Sonic & Knuckles : Newtrogic Panic, a fan game I first reviewed at SAGE 2019, has released a new demo. While its first appearance was not without promise, this demo is basically a complete overhaul of the original and is a definite improvement.
New level layouts, new bosses, new menus, and a promising new Clickteam Fusion framework known as “CORE Framework.” Let’s dive in and give this baby some feedback.
I hate to start on a negative note, but the game starts with an expected “this is not official” fan game disclaimer that has questionable word choice. That always rubs me the wrong way in a Sonic fan game. Few things reek with the stench of unprofessional more than opening your friendly Sonic the Hedgehog fan game with something outside of good ol’ Rated E of Everyone. Given the child-friendly nature of this series and the age of fans that play both official and non-official games, it’s near impossible to not come across as cringey when you downgrade your Sonic fan game with blood, sexual content, or language (this game having the latter). You could argue that the language is only in the disclaimer and not featured in-game, but it gives you a sloppy and negative first impression regardless.
“Whatever, Dad. Stop talking” – everyone that probably reading this.
There’s a neat Sonic Fan Games HQ splash-screen that highlights members of the community, such as SFGHQ admin Carson (NeoHazard) or long-time modder/contributor Unlimited Trees. The splash screen is different every time you launch the exe, and I counted at least 6 or 7 unique variants before running into a repeat. A very nice touch, though the meme factor can get questionably strong at times.
Next is an opening cinematic of some kind that has so many quick cuts that old school MTV would be jealous. Seriously. I have no idea what I just watched. But hey, it’s an aesthetic, I guess.
The game has an all-new art direction that was much needed. Gone is the plastic overly-beveled look of the 2019 demo, and present is a solid, cohesive art direction that fits this game’s vibe very nicely. Excellent work. A number of the tile assets appear to be original, which is a rarity in fan games. The levels designs are all different and much improved as well. I found many routes and stage gimmicks on my repeated playthroughs. Wonderful. Though, the first spring at the very start of the first stage propels you straight into an enemy, which is simply a huge no-no, especially for a first act.
The stage’s gimmicks/mechanics are quite inventive and unique, which is never easy to pull off, in my opinion. There are bouncing panel that switch sides every time you jump on them. This means you have to anticipate that switch and must manage Sonic’s position in the air. You have to keep moving instead of idly bouncing.

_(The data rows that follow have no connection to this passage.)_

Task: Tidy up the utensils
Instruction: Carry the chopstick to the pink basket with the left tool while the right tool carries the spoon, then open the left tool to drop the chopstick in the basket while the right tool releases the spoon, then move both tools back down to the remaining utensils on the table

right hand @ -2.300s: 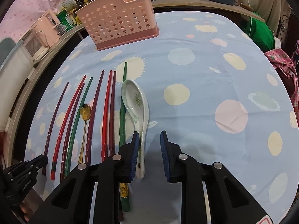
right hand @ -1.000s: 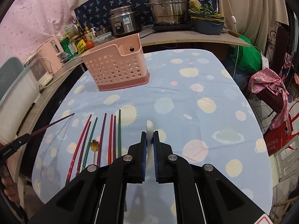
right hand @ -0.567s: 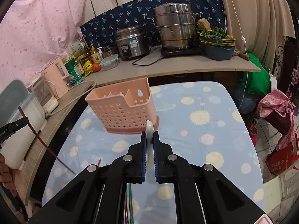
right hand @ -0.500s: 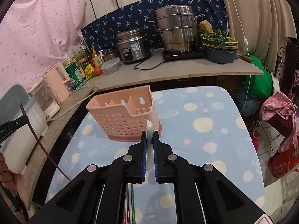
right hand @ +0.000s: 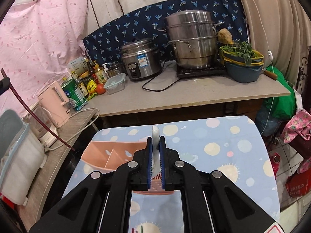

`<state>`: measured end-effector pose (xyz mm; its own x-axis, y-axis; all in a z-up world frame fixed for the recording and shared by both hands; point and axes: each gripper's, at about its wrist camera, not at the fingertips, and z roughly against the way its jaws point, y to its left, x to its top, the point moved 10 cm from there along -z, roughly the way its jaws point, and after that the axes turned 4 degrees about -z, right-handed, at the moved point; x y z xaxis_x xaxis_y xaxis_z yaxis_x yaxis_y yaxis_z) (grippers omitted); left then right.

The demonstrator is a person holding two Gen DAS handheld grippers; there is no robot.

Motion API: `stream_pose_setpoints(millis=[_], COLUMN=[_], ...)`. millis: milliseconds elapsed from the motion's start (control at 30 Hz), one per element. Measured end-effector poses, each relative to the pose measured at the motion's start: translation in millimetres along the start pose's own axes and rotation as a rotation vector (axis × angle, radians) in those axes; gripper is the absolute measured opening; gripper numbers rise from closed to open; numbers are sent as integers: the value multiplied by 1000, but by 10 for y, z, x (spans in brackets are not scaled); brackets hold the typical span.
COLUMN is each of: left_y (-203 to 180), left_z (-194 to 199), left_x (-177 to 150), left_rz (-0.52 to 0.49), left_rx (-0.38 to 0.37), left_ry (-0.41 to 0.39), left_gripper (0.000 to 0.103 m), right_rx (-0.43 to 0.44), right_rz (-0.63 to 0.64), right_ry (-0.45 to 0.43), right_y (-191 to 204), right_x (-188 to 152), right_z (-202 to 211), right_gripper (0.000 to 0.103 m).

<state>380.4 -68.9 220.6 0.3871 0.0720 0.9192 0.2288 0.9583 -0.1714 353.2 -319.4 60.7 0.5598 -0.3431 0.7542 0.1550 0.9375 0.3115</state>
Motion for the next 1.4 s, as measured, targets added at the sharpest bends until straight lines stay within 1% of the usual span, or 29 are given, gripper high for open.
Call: stream_pose_setpoints(millis=[100, 300, 400, 500, 533, 567, 600, 633, 767, 867, 967, 1100, 1200, 1300, 1400], left_y=[-61, -31, 28, 91, 117, 132, 153, 181, 230, 281, 326, 361, 397, 435, 464], left_z=[-298, -774, -922, -994, -999, -994, -979, -949, -813, -625, -427, -119, 79, 270, 430], left_x=[-151, -617, -830, -965, -995, -1015, -1026, -1029, -1054, -1108, -1214, -1497, -1770, -2133, -2503], left_rz=[-9, -18, -13, -2, 1, 1, 3, 2, -6, -12, -20, -57, -73, -94, -101], left_rx=[-2, 12, 21, 22, 26, 27, 37, 51, 57, 67, 75, 88, 96, 107, 99], left_ry=[37, 138, 178, 197, 199, 200, 199, 194, 199, 199, 211, 243, 282, 334, 394], left_gripper=[7, 7, 7, 8, 8, 18, 25, 33, 36, 39, 41, 41, 41, 41, 41], right_rx=[3, 2, 0, -1, 0, -1, 1, 5, 10, 24, 31, 52, 62, 59, 47], right_rz=[-7, -7, -4, -8, -11, -12, -14, -16, -5, 2, 14, 20, 23, 28, 35], right_ry=[34, 89, 108, 113, 106, 101, 98, 94, 80, 72, 73, 90, 111, 144, 180], right_y=[-38, -104, -114, -121, -124, -125, -126, -119, -71, -27, 19, 69, 88, 78, 50], right_x=[-49, -228, -288, -324, -321, -318, -312, -301, -301, -354, -462, -696, -971, -1290, -1626], right_z=[-213, -526, -614, -656, -642, -626, -611, -588, -435, -259, -64, 214, 420, 587, 737], right_gripper=[7, 7, 7, 8, 10, 10, 11, 11, 12, 13, 18, 19, 19, 19, 19])
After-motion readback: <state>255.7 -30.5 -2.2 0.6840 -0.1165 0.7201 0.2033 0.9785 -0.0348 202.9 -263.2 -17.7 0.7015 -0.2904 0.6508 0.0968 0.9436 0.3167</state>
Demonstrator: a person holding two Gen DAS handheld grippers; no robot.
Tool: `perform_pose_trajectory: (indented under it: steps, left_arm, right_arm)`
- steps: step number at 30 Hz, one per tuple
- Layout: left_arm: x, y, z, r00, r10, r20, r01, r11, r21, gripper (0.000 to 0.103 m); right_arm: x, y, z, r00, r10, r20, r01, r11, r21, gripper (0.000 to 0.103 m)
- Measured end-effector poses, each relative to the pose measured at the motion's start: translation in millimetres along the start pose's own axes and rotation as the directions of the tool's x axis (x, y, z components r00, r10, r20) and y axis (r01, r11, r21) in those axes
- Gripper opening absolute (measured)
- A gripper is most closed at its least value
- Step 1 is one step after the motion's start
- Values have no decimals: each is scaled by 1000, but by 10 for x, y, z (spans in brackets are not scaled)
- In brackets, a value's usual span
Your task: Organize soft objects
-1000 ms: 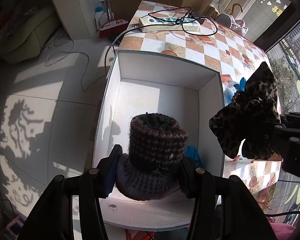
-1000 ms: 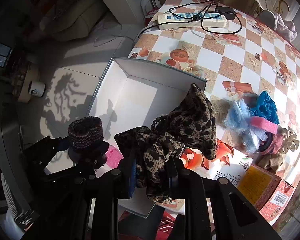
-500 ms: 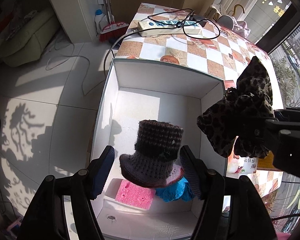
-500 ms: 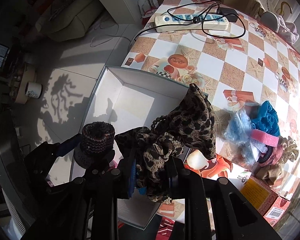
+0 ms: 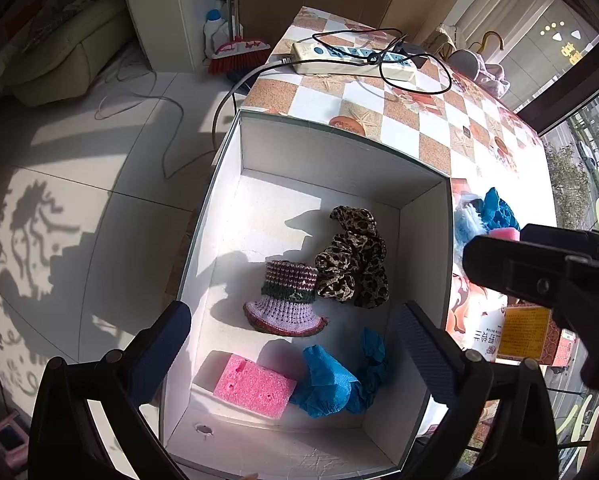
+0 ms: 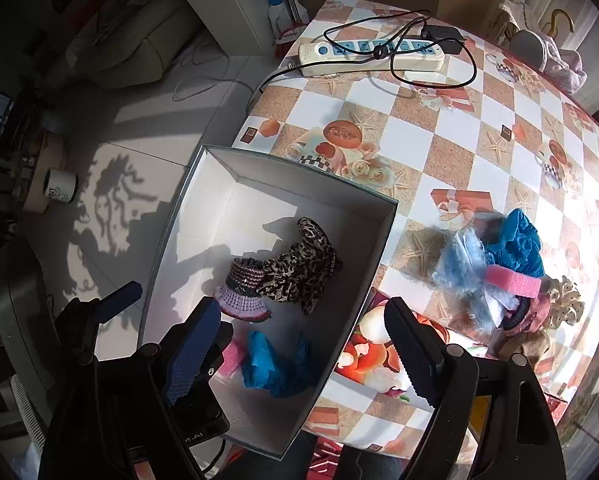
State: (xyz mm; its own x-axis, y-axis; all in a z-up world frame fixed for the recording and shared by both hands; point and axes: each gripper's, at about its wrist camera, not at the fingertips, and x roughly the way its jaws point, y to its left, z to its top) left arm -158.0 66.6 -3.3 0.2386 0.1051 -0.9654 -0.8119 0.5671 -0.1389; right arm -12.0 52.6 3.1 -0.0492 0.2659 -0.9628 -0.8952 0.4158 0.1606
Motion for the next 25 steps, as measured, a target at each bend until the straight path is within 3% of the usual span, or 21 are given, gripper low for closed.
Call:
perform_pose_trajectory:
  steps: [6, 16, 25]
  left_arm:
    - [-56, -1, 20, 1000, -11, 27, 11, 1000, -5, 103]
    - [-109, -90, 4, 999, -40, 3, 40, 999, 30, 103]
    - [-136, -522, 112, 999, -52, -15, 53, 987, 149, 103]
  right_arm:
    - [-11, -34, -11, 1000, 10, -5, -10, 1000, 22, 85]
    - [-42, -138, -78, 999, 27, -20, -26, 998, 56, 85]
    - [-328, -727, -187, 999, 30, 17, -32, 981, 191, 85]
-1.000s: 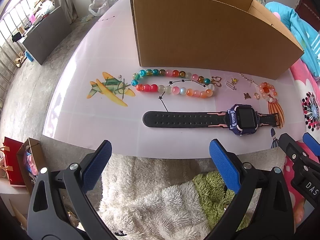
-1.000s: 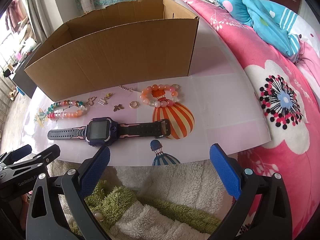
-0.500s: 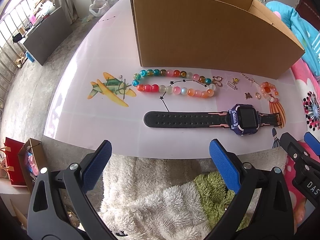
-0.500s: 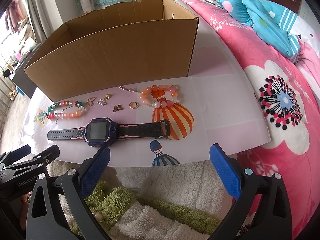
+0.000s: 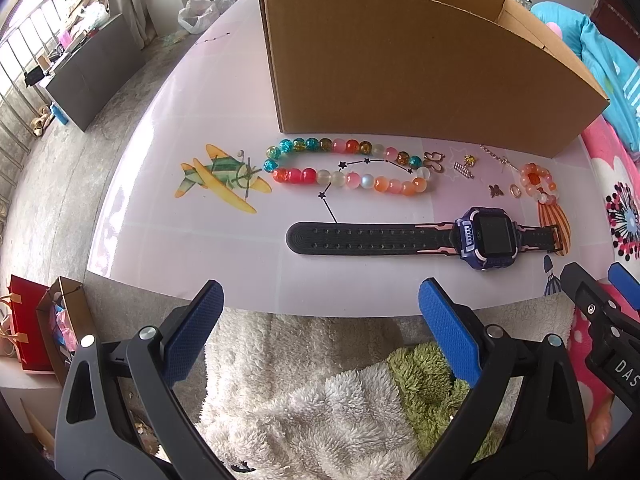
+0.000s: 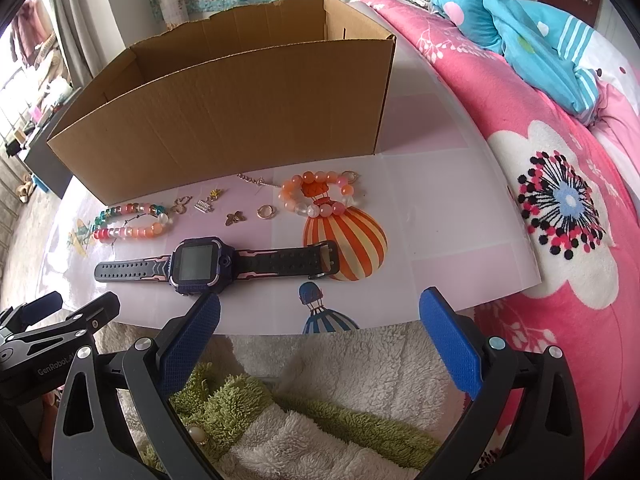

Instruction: Organize jewelry

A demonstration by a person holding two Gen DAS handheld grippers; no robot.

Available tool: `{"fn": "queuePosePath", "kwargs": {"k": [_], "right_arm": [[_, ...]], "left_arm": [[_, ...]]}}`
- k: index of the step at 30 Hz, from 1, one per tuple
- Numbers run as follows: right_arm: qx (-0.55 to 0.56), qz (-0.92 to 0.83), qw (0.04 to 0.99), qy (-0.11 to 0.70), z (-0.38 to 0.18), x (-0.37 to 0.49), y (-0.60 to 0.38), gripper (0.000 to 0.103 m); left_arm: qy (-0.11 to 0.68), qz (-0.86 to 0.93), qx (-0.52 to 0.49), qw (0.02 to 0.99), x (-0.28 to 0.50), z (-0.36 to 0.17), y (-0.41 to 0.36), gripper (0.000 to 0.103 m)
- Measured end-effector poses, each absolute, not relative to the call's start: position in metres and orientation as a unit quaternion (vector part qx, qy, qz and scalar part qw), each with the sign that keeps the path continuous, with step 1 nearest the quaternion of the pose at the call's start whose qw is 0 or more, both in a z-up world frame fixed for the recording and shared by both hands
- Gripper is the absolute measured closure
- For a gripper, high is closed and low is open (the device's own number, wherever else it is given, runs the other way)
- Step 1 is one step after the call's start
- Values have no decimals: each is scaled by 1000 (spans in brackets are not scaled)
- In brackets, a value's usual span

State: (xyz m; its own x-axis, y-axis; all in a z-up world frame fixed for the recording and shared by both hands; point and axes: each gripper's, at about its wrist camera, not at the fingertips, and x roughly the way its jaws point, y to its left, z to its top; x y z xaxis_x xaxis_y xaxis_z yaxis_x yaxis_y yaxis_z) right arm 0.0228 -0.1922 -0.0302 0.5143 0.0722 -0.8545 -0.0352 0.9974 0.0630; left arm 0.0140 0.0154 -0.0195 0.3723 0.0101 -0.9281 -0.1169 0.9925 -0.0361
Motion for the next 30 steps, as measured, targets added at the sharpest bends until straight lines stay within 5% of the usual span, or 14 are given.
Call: {"fn": "queuePosePath", "kwargs": {"k": [16, 26, 30], "right_arm": [[-6, 17, 890, 456, -20, 21, -186, 6], [5, 99, 903, 419, -18, 19, -173, 6], [18, 126, 898, 422, -20, 20, -168, 6]], "left_arm": [[557, 19, -69, 827, 25, -22, 21, 8], [438, -70, -141, 885, 23, -1, 55, 8], [446, -72, -155, 879, 27, -6, 62, 8]]}}
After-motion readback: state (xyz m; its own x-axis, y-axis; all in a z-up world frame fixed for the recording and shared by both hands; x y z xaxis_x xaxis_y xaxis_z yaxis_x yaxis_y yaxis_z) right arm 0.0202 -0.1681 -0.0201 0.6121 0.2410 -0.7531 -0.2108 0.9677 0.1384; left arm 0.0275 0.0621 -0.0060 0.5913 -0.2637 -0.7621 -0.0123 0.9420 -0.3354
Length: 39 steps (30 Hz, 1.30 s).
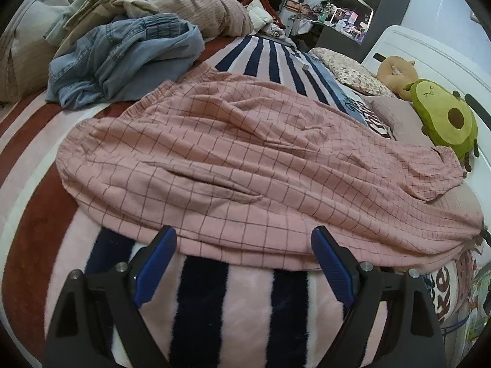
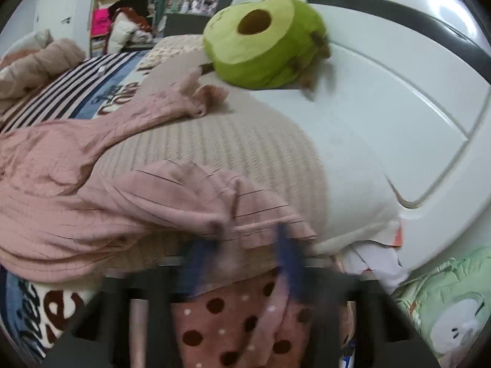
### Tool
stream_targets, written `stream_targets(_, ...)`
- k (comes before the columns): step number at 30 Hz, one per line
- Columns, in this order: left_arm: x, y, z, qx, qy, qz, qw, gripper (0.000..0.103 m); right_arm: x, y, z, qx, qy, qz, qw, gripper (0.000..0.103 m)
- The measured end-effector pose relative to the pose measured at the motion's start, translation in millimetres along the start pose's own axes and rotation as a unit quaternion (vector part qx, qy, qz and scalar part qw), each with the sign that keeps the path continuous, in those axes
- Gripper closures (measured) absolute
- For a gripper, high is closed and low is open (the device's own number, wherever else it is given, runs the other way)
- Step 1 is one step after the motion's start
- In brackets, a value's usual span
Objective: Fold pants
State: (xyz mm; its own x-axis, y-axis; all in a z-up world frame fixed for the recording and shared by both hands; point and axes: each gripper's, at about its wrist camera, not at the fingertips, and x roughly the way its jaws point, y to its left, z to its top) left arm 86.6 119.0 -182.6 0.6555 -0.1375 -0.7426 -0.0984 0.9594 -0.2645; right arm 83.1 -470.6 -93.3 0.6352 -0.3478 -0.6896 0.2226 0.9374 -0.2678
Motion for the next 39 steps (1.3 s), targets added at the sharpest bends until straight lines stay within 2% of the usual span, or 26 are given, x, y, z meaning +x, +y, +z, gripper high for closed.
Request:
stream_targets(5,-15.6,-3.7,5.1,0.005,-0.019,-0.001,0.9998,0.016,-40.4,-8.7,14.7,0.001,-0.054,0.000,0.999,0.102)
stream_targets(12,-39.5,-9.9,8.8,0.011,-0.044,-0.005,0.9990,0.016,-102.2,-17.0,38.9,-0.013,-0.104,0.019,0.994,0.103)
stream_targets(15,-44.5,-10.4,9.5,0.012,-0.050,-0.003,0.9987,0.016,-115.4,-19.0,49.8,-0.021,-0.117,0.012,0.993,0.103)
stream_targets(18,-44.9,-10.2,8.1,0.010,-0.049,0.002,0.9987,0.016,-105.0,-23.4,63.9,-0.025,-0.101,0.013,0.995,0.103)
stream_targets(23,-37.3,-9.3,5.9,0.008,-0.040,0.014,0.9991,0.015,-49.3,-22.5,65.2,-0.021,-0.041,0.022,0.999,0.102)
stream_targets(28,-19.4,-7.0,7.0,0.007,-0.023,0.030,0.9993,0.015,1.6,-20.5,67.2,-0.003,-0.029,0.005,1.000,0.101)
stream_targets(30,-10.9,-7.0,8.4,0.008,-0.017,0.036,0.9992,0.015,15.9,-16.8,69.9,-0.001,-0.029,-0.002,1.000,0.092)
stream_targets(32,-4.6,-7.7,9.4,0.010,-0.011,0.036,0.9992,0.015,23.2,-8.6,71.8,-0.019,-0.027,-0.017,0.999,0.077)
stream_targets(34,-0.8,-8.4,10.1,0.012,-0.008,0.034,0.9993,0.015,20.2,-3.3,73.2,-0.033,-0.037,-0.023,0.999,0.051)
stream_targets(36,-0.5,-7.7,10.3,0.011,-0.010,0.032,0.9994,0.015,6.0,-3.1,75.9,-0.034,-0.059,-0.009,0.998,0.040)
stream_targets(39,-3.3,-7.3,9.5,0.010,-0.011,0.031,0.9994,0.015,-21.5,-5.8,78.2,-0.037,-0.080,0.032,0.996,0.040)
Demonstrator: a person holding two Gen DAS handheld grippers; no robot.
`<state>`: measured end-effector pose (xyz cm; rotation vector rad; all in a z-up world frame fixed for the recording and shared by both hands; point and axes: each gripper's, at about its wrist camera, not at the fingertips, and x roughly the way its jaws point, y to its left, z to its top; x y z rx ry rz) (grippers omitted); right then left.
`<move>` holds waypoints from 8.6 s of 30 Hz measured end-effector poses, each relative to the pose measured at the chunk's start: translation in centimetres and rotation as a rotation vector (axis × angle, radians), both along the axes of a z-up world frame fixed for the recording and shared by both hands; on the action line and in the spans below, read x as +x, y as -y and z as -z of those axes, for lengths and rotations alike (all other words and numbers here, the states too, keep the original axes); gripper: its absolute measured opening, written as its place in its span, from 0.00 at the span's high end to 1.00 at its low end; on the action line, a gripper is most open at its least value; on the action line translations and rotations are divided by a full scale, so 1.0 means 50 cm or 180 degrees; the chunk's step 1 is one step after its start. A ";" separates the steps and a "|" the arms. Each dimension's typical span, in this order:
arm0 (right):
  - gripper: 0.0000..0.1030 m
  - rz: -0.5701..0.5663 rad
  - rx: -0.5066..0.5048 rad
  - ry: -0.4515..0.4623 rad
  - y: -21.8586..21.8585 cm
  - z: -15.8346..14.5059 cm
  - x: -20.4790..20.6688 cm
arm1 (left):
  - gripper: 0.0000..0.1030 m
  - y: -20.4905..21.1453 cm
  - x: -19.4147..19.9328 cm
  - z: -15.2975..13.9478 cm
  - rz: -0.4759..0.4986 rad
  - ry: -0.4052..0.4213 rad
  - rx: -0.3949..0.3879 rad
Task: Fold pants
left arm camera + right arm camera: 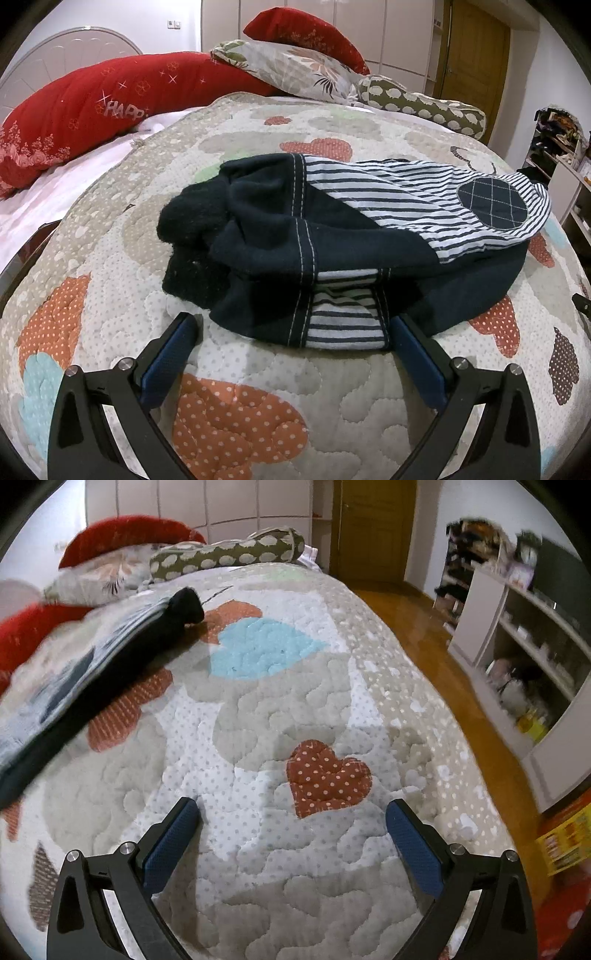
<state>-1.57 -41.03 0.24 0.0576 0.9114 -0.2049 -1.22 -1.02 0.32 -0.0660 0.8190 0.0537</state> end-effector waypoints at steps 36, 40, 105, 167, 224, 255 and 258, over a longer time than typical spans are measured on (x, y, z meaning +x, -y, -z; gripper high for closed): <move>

Boss fights are hard to pull off in Sonic games, and mid-level boss of Act 1 is an example of such struggle. Oh yeah, did I mention that every act has a mid-level and end-level boss? Lots of bosses here! The first boss seems a little hard to beat without doing the classic cheese-strat of attacking the boss, tanking a hit in the process, and then grabbing that one ring that’s bouncing away. Repeat as needed.
The end-level boss of act one is a very cool plane sequence that is straight out of Gunstar Heroes. Nice.
The second act pulls an Angel Island, and heats up the green environment to a deathly red. Eggman’s air fleet is covering the background, which is good for narrative context. If you land on an air ship, an alarm sounds, causing an enforcer badnik to follow you and attack when in range. It’s pretty cool.
There’s also a pendulum that is reminiscent of a similar gimmick from Sonic & Knuckles‘ Flying Battery Zone, but it’s more interactive. Much like the bounce panel gimmick, the game uses it to its fullest extent by re-contextualizing the mechanic in a variety of ways, which shows a strong sense of good design from lead developer Tyson Tay.
The mid-level boss again leaves me tanking hits and juggling dropped rings. Feels near impossible to tell when the boss’ attack hitbox is active. The end level boss is more clearly telegraphed but the reaction time required to dodge the attacks is inappropriately precise for a boss fight this early in the game (and perhaps even for a final boss). Overall, the boss fights have a arcadey hardcoreness that might be a little too aggressive for its own good.
Speaking of aggressive, the music is equally in-your-face and bombastic but in a good way. There’s a healthy amount of electric guitar present, which is always a good thing if you know me. It’s largely made of music from other games, Devil’s Engine, Thunderforce, for example. Much like Sonic BTS, I hope they find composers to make original music for the game.
The game wraps up with a theatrical level transition that solidifies the promise of what could easily become one of the most note-worthy Sonic fan games to ever be completed. That is, of course, if it gets completed. If this is what Tyson and team are capable of, I see great things ahead. I encourage the team to keep working and improving. And I encourage you, dear reader, to give the demo a play-through. As of the time of writing, you can play the demo right now over at SFGHQ.